Tests might take some time to reach significance, depending on how much traffic they receive. However, every now and then, you might see a test that's been running for a long time without reaching statistically significant results. Here are some recommended actions to take to ensure you gain learning from the test:

Explore secondary metrics: A test might not reach significant results in the primary metric, but if one of the variations performs significantly better in the secondary metrics, it might still be optimal to serve it to all users.
Explore the audience breakdown: Different audiences prefer different variations, and sometimes, two variations appear to cancel each other out if you look at the big picture but show something different when you zoom in. For example, if one variation is better for mobile and the other is better for desktop, there might not be a clear overall winner, but broken down by audience, each variation can provide uplift.

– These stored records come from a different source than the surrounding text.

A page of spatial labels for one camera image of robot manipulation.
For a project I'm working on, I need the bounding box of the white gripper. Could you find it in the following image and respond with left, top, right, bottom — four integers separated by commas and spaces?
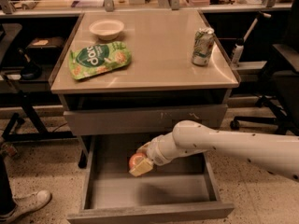
129, 136, 170, 176

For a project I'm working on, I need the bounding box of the red apple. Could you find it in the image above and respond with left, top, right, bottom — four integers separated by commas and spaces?
129, 153, 147, 169

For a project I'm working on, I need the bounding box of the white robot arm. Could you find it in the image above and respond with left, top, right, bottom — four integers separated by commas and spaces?
129, 120, 299, 182

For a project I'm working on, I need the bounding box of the closed grey top drawer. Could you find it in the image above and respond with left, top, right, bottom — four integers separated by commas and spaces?
64, 105, 228, 135

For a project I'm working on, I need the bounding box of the open grey middle drawer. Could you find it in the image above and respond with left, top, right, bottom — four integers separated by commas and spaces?
67, 133, 234, 224

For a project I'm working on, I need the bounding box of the grey drawer cabinet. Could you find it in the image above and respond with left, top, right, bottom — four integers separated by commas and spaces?
48, 9, 242, 170

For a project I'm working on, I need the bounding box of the green snack bag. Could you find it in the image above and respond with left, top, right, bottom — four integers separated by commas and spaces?
68, 41, 132, 80

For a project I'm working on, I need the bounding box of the white sneaker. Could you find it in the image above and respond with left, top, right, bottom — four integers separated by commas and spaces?
0, 190, 51, 224

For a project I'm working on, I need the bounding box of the green white soda can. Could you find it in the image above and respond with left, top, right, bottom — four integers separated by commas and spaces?
192, 27, 214, 66

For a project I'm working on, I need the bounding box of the white paper bowl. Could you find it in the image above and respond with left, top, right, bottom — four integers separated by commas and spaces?
89, 20, 124, 41

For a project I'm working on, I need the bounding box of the black box with label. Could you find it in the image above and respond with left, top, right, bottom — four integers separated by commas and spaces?
26, 36, 64, 56

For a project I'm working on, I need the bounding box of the dark trouser leg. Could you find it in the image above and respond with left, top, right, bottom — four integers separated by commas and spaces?
0, 156, 16, 216

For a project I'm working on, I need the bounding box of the black office chair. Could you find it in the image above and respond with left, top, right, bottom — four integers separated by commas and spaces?
230, 0, 299, 135

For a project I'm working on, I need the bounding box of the black desk frame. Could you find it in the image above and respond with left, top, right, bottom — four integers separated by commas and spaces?
0, 23, 74, 142

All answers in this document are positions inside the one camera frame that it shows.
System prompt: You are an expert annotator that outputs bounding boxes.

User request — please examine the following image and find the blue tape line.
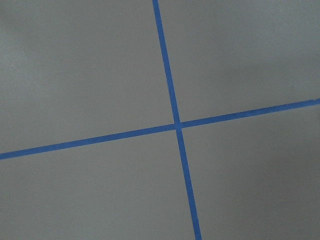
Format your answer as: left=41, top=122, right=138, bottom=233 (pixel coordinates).
left=0, top=98, right=320, bottom=161
left=151, top=0, right=203, bottom=240

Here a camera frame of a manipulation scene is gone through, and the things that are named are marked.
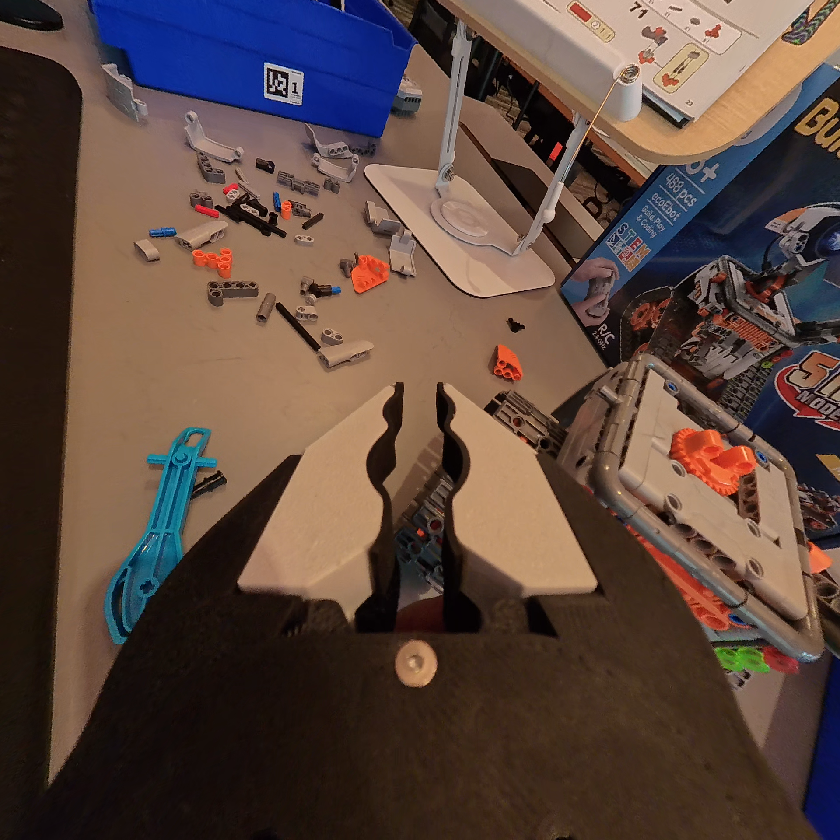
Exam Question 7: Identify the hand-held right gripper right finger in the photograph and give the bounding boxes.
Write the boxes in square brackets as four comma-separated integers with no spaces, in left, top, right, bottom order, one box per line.
[436,382,599,630]

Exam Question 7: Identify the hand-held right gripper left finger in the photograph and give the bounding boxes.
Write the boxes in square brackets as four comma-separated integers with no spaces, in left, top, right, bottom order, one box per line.
[238,382,406,632]

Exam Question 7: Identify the grey orange toy arm assembly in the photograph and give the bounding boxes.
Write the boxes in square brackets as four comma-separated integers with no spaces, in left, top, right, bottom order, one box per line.
[394,459,460,592]

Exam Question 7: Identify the grey orange tracked toy robot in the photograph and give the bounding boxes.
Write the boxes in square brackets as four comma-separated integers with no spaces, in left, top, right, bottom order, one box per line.
[486,354,840,690]

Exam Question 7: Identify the blue plastic parts bin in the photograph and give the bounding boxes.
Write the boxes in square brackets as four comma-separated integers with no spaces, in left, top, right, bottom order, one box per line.
[88,0,419,139]

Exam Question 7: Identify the blue plastic brick separator tool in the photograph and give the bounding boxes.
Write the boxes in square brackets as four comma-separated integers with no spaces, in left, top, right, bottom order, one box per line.
[105,427,219,645]

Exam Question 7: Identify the light grey panel piece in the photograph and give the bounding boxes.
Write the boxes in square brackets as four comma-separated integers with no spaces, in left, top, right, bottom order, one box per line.
[174,220,229,252]
[318,340,375,370]

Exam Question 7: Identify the black long axle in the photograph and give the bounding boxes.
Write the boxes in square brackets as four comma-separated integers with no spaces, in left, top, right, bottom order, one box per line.
[276,302,322,353]

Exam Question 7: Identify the wooden book stand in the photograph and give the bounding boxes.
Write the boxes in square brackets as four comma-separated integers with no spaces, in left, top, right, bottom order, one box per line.
[364,0,840,299]

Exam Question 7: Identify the orange translucent piece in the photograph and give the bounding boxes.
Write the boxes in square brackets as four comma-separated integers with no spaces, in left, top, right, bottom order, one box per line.
[350,254,391,294]

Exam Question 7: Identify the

Identify the losing variations: If you're testing 3 or more variations, and one of the variations is performing very poorly after the minimum test duration has passed, you should apply one of the leading variations. To determine whether a losing variation has reached significance as a loser, use the following formula: ( 1/number of variations ) / 10
So if there are 3 variations, a PTBB of 3% or lower is statistically significant. For 4 variations, 2% or lower is required.
Identify variations that beat the control group: If your test includes a control group or has a baseline variation, you can observe their probability of beating the control. Look for variations with statistically significant scores, that are higher than the significance level set for declaring a winner, and take action accordingly.
Compare the variation metric using credible intervals: The true value of your metric performance lies within the range of the credible interval. Compare the variations' ranges to identify which one has a higher probability of performing the best.